Tanto fue su sorpresa que Mauricio no pudo hacer más que correr despavorido a su casa que ya estaba cerca, consiguiendo para su sorpresa que el hombre sin párpados no lo siguiera, cosa que lo hizo preguntarse si seguiría en los alrededores de su casa acechándolo. Por suerte, Mauricio no lo pudo volver a ver más, cosa que lo dejó mucho más inquieto y perturbado.

Tanto fue la sorpresa y el susto que sintió Mauricio por este hombre que no tenía párpados, que días después decidió investigar un poco más, descubriendo en foros de internet que este hombre tan escalofriante era una aparición aterradora muy común en Buenos Aires, pudiendo aparecer en cualquier momento del día pese a que casi siempre salía de noche.

Algunas personas afirman que la falta de párpados de esta aparición fantasmal se debe a que el hombre había nacido sin ellos, producto de un defecto en su nacimiento que lo hizo estar recluido y ser repudiado por la sociedad, lo cual incentivo su odio innato a la misma. 

Otras personas también aseguran que este hombre se arrancó los párpados en una ceremonia vudú, vagando por la capital de Argentina desde aquél entonces con tristeza y en la búsqueda de aquella persona que la había maldecido con esos ojos sin párpados.

Lo peor de todo es que el hombre sin párpados no aparecía muy seguido, pero cuando lo hacía, éste espectro se encargaba de volver loca a las personas que se lo encontraban, apareciendo constantemente para atormentarlos.

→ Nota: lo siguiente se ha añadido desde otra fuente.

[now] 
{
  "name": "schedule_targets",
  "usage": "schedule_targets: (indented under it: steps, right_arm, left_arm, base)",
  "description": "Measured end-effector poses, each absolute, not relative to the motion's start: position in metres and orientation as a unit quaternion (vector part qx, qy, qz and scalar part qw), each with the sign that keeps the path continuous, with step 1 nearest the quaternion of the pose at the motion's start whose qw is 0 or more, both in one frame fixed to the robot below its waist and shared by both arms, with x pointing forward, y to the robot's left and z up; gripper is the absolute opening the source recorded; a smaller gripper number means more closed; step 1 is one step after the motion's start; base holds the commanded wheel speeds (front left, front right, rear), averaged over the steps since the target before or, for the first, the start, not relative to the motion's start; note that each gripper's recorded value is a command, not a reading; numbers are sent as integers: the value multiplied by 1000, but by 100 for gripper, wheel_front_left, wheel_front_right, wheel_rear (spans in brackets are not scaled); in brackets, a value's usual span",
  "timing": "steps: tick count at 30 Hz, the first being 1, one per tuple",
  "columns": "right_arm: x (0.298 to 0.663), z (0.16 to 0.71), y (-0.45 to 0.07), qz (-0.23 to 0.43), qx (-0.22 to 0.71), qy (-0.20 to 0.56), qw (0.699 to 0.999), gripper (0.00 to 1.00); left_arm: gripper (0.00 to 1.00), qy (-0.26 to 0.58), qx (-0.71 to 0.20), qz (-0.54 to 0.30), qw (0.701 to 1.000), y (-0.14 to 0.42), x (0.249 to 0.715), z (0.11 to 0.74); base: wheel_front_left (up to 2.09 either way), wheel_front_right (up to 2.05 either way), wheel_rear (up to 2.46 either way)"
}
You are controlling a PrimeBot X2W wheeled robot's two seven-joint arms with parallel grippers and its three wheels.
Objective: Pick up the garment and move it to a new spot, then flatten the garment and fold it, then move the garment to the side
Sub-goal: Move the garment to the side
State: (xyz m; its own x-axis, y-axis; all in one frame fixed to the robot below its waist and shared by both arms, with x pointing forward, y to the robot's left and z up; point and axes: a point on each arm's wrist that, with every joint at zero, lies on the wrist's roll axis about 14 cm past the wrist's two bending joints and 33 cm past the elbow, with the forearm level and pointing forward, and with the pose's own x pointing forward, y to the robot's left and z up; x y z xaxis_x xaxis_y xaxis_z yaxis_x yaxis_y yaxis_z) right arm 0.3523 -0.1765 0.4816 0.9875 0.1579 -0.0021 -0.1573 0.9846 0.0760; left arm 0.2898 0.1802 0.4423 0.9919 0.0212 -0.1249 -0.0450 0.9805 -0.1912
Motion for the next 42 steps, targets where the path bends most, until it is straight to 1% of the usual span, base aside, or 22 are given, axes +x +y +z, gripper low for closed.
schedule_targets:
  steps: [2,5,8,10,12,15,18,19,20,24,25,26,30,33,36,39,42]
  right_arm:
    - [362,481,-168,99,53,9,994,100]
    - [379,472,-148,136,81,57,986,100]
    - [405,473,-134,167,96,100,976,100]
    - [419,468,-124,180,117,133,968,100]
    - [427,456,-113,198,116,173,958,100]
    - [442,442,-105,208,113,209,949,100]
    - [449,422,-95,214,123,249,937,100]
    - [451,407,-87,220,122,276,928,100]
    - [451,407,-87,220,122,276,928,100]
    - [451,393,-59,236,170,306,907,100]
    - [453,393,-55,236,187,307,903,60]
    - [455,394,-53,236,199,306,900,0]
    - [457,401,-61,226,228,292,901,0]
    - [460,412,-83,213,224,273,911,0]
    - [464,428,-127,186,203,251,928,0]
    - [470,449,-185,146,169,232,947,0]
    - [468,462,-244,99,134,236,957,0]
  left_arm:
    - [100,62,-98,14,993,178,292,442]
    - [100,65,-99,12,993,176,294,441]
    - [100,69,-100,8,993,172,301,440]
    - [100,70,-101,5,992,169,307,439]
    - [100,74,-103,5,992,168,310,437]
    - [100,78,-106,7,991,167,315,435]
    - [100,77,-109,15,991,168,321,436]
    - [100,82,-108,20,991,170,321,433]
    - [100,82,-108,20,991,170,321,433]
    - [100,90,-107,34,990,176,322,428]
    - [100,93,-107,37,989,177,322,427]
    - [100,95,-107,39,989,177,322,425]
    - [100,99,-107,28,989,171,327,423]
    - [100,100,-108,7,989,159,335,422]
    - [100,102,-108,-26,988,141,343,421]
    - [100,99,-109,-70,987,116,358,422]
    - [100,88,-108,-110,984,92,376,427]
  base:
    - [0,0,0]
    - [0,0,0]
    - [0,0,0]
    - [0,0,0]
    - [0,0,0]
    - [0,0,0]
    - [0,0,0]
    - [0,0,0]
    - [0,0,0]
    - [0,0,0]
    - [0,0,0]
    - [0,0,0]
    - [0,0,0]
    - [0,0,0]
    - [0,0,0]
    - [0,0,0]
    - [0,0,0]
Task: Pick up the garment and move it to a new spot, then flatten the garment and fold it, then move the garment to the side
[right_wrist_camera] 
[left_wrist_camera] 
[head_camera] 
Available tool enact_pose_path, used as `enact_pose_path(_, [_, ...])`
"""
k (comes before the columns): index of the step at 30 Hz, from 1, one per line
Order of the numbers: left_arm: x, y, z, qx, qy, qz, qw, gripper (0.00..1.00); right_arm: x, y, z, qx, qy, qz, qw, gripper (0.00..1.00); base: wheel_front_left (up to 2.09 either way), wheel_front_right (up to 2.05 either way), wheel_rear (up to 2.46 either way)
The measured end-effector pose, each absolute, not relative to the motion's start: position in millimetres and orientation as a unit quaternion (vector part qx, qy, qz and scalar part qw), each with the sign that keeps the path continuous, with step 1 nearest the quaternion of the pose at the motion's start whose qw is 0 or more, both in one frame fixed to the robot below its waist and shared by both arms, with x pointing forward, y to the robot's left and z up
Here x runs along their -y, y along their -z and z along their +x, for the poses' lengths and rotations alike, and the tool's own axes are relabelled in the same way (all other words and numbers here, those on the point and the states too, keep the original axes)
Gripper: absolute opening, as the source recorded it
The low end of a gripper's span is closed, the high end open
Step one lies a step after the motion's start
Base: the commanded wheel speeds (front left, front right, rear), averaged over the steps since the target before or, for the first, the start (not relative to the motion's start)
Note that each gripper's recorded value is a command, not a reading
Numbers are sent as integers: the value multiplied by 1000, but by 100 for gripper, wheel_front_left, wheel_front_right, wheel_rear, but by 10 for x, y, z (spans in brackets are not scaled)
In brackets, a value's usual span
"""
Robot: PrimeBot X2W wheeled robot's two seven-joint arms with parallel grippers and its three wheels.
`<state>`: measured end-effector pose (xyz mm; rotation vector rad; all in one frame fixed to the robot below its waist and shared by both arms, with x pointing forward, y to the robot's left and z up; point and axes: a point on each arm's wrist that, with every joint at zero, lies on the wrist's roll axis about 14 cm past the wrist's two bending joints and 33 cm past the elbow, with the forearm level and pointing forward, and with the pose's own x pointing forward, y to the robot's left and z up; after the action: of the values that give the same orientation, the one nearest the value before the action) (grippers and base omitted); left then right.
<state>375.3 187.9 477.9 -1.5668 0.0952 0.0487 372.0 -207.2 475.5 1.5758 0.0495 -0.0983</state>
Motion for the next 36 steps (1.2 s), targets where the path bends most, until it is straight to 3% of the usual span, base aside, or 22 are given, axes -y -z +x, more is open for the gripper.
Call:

Cuando Mauricio leyó esto último en internet, su sangre quedó totalmente helada y, volteando lentamente hacia su espalda, no hizo más que ver cómo aquél hombre aguardaba pacientemente detrás de él, de pie, esperando a que Mauricio sintiera su presencia y sintiera, por supuesto, como esos ojos abiertos de par en par lo miraban fija y aterradoramente.

Y allí estaba él, ese hombre sin párpados, observando detenidamente cómo Mauricio se volteaba para constatar y hacer consciente lo inevitable: ya había sido elegido por este ser para ser atormentado en vida y muerte.

Ten mucho cuidado si vives en Buenos Aires o en las adyacencias de la ciudad, porque el hombre sin párpados aún se la pasa vagando por aquí y por allá, buscando siempre a quién atormentar.